____ Information shown

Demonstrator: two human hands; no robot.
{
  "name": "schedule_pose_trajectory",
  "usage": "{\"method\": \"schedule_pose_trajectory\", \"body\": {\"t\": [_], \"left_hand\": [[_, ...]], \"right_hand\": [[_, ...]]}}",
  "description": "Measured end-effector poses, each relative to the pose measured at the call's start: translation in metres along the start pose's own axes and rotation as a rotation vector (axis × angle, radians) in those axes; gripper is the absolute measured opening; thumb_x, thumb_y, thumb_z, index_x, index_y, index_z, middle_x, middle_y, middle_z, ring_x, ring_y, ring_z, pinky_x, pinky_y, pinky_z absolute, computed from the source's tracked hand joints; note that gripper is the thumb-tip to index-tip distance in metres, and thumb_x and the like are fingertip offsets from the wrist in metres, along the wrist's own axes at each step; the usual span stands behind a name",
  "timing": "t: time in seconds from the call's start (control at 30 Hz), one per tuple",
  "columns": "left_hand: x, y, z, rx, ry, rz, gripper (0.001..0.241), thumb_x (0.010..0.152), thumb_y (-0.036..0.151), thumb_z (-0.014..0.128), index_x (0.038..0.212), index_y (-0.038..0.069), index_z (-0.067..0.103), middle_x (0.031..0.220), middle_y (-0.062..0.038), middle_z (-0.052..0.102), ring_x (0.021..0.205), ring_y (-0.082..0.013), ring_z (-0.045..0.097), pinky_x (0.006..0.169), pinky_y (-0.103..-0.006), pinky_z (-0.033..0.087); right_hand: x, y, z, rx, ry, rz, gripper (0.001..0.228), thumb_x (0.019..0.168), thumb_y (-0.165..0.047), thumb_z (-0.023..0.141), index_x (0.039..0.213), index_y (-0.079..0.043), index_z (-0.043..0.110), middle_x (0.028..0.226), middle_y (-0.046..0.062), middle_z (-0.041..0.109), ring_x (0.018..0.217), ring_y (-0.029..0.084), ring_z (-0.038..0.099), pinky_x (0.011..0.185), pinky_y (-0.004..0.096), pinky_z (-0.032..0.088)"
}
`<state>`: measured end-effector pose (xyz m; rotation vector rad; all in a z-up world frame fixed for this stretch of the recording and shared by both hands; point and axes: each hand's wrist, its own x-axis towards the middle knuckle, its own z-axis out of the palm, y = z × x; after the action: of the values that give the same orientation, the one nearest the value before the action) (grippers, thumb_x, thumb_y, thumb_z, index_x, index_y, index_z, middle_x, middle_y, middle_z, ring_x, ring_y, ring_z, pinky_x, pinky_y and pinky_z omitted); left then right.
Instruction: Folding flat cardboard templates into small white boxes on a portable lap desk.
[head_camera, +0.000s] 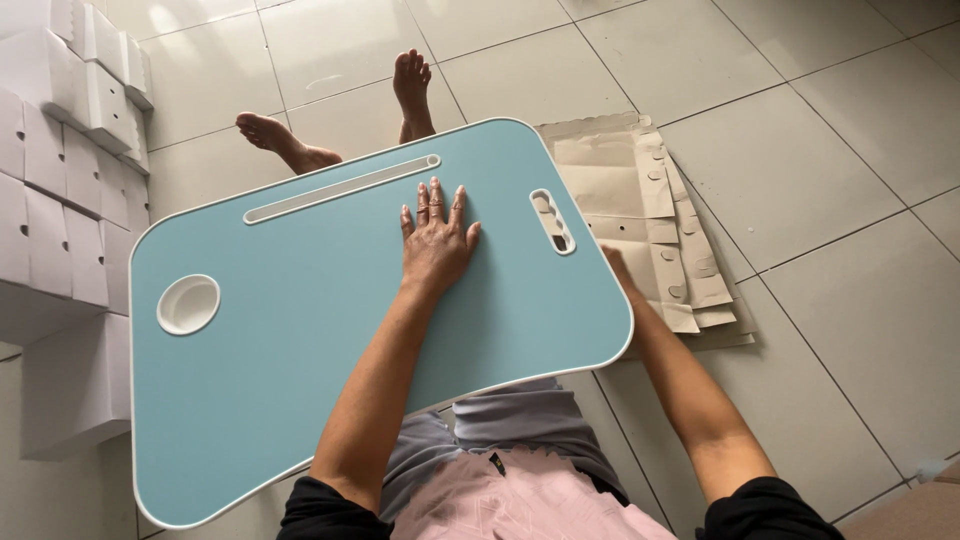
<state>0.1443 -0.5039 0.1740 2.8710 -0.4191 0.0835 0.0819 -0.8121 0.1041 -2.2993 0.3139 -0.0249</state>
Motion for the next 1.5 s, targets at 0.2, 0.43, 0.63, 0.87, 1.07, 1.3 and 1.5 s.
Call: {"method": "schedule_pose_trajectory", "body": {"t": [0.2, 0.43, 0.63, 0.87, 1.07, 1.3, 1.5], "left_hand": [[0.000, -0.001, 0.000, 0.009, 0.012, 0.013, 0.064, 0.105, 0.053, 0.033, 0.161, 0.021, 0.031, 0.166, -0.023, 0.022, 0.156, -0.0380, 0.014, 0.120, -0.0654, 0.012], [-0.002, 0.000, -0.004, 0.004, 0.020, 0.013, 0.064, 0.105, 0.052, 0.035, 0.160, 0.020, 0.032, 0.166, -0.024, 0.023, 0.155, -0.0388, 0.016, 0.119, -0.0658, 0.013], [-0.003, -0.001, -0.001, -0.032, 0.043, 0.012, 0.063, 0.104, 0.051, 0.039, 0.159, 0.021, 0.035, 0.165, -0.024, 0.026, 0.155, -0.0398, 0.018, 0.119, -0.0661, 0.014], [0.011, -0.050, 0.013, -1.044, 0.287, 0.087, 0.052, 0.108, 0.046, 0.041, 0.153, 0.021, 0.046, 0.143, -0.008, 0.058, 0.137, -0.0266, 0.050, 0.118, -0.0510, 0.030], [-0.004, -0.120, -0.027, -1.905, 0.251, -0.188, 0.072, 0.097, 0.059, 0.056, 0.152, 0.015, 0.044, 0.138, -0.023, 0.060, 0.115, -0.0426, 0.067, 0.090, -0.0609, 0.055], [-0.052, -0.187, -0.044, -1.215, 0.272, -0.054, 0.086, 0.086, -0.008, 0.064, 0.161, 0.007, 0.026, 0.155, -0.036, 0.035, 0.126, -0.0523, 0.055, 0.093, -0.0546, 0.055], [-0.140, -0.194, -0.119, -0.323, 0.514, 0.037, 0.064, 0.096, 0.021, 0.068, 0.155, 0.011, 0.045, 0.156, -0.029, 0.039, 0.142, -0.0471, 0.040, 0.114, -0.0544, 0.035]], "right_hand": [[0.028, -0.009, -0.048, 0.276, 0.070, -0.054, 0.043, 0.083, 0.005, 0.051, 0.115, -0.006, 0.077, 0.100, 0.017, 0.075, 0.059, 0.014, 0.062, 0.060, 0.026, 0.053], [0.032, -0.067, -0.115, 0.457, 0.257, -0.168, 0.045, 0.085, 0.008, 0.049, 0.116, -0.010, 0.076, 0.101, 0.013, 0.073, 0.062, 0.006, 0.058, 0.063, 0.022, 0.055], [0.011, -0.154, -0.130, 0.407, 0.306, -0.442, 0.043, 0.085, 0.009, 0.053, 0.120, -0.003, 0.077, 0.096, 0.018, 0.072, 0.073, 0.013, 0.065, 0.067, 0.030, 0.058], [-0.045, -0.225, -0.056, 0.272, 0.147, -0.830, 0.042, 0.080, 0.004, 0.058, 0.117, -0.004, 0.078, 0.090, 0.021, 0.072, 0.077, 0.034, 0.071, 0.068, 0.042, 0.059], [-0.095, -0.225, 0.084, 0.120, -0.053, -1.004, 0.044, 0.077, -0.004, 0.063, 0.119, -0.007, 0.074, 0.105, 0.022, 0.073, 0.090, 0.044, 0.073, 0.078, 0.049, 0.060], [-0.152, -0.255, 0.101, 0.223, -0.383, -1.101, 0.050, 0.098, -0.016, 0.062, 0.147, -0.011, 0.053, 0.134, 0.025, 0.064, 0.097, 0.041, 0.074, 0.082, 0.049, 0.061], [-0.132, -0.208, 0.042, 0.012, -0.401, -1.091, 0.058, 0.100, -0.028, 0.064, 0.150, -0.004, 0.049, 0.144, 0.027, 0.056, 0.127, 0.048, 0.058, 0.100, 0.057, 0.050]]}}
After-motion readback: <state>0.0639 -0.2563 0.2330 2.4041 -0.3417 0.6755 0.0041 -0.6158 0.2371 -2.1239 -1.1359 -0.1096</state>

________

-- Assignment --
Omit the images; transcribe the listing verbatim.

-- Task answer --
Demonstrator: two human hands; no robot.
{
  "name": "schedule_pose_trajectory",
  "usage": "{\"method\": \"schedule_pose_trajectory\", \"body\": {\"t\": [_], \"left_hand\": [[_, ...]], \"right_hand\": [[_, ...]]}}",
  "description": "Measured end-effector poses, each relative to the pose measured at the call's start: translation in metres along the start pose's own axes and rotation as a rotation vector (axis × angle, radians) in those axes; gripper is the absolute measured opening; thumb_x, thumb_y, thumb_z, index_x, index_y, index_z, middle_x, middle_y, middle_z, ring_x, ring_y, ring_z, pinky_x, pinky_y, pinky_z absolute, computed from the source's tracked hand joints; note that gripper is the thumb-tip to index-tip distance in metres, and thumb_x and the like are fingertip offsets from the wrist in metres, along the wrist's own axes at each step; the usual span stands behind a name",
  "timing": "t: time in seconds from the call's start (control at 30 Hz), one per tuple",
  "columns": "left_hand: x, y, z, rx, ry, rz, gripper (0.001..0.241), thumb_x (0.010..0.152), thumb_y (-0.036..0.151), thumb_z (-0.014..0.128), index_x (0.038..0.212), index_y (-0.038..0.069), index_z (-0.067..0.103), middle_x (0.031..0.220), middle_y (-0.062..0.038), middle_z (-0.052..0.102), ring_x (0.021..0.205), ring_y (-0.082..0.013), ring_z (-0.045..0.097), pinky_x (0.006..0.169), pinky_y (-0.103..-0.006), pinky_z (-0.033..0.087); right_hand: x, y, z, rx, ry, rz, gripper (0.001..0.228), thumb_x (0.019..0.168), thumb_y (-0.165..0.047), thumb_z (-0.023..0.141), index_x (0.039..0.213), index_y (-0.079..0.043), index_z (-0.043..0.110), middle_x (0.028..0.226), middle_y (-0.046..0.062), middle_z (-0.041..0.109), ring_x (0.018..0.217), ring_y (-0.029..0.084), ring_z (-0.038..0.099), pinky_x (0.011..0.185), pinky_y (-0.004..0.096), pinky_z (-0.032..0.088)"
}
`<state>`: measured end-effector pose (xyz m; rotation vector rad; all in a z-up world frame fixed for this stretch of the recording and shared by both hands; point and axes: each hand's wrist, its own x-axis towards the middle knuckle, its own z-axis out of the palm, y = z × x; after the action: of the values that give the same orientation, the one nearest the value before the action) (grippers, thumb_x, thumb_y, thumb_z, index_x, index_y, index_z, middle_x, middle_y, middle_z, ring_x, ring_y, ring_z, pinky_x, pinky_y and pinky_z omitted); left then right.
Instruction: Folding flat cardboard templates into small white boxes on a portable lap desk.
[head_camera, +0.000s] 
<state>0.1443 -0.5039 0.1740 2.8710 -0.4191 0.0835 0.0819 -0.8121 0.1041 -2.2993 0.3139 -0.0249</state>
Motion for the next 1.5 s, targets at 0.2, 0.43, 0.63, 0.87, 1.07, 1.3 and 1.5 s.
Call: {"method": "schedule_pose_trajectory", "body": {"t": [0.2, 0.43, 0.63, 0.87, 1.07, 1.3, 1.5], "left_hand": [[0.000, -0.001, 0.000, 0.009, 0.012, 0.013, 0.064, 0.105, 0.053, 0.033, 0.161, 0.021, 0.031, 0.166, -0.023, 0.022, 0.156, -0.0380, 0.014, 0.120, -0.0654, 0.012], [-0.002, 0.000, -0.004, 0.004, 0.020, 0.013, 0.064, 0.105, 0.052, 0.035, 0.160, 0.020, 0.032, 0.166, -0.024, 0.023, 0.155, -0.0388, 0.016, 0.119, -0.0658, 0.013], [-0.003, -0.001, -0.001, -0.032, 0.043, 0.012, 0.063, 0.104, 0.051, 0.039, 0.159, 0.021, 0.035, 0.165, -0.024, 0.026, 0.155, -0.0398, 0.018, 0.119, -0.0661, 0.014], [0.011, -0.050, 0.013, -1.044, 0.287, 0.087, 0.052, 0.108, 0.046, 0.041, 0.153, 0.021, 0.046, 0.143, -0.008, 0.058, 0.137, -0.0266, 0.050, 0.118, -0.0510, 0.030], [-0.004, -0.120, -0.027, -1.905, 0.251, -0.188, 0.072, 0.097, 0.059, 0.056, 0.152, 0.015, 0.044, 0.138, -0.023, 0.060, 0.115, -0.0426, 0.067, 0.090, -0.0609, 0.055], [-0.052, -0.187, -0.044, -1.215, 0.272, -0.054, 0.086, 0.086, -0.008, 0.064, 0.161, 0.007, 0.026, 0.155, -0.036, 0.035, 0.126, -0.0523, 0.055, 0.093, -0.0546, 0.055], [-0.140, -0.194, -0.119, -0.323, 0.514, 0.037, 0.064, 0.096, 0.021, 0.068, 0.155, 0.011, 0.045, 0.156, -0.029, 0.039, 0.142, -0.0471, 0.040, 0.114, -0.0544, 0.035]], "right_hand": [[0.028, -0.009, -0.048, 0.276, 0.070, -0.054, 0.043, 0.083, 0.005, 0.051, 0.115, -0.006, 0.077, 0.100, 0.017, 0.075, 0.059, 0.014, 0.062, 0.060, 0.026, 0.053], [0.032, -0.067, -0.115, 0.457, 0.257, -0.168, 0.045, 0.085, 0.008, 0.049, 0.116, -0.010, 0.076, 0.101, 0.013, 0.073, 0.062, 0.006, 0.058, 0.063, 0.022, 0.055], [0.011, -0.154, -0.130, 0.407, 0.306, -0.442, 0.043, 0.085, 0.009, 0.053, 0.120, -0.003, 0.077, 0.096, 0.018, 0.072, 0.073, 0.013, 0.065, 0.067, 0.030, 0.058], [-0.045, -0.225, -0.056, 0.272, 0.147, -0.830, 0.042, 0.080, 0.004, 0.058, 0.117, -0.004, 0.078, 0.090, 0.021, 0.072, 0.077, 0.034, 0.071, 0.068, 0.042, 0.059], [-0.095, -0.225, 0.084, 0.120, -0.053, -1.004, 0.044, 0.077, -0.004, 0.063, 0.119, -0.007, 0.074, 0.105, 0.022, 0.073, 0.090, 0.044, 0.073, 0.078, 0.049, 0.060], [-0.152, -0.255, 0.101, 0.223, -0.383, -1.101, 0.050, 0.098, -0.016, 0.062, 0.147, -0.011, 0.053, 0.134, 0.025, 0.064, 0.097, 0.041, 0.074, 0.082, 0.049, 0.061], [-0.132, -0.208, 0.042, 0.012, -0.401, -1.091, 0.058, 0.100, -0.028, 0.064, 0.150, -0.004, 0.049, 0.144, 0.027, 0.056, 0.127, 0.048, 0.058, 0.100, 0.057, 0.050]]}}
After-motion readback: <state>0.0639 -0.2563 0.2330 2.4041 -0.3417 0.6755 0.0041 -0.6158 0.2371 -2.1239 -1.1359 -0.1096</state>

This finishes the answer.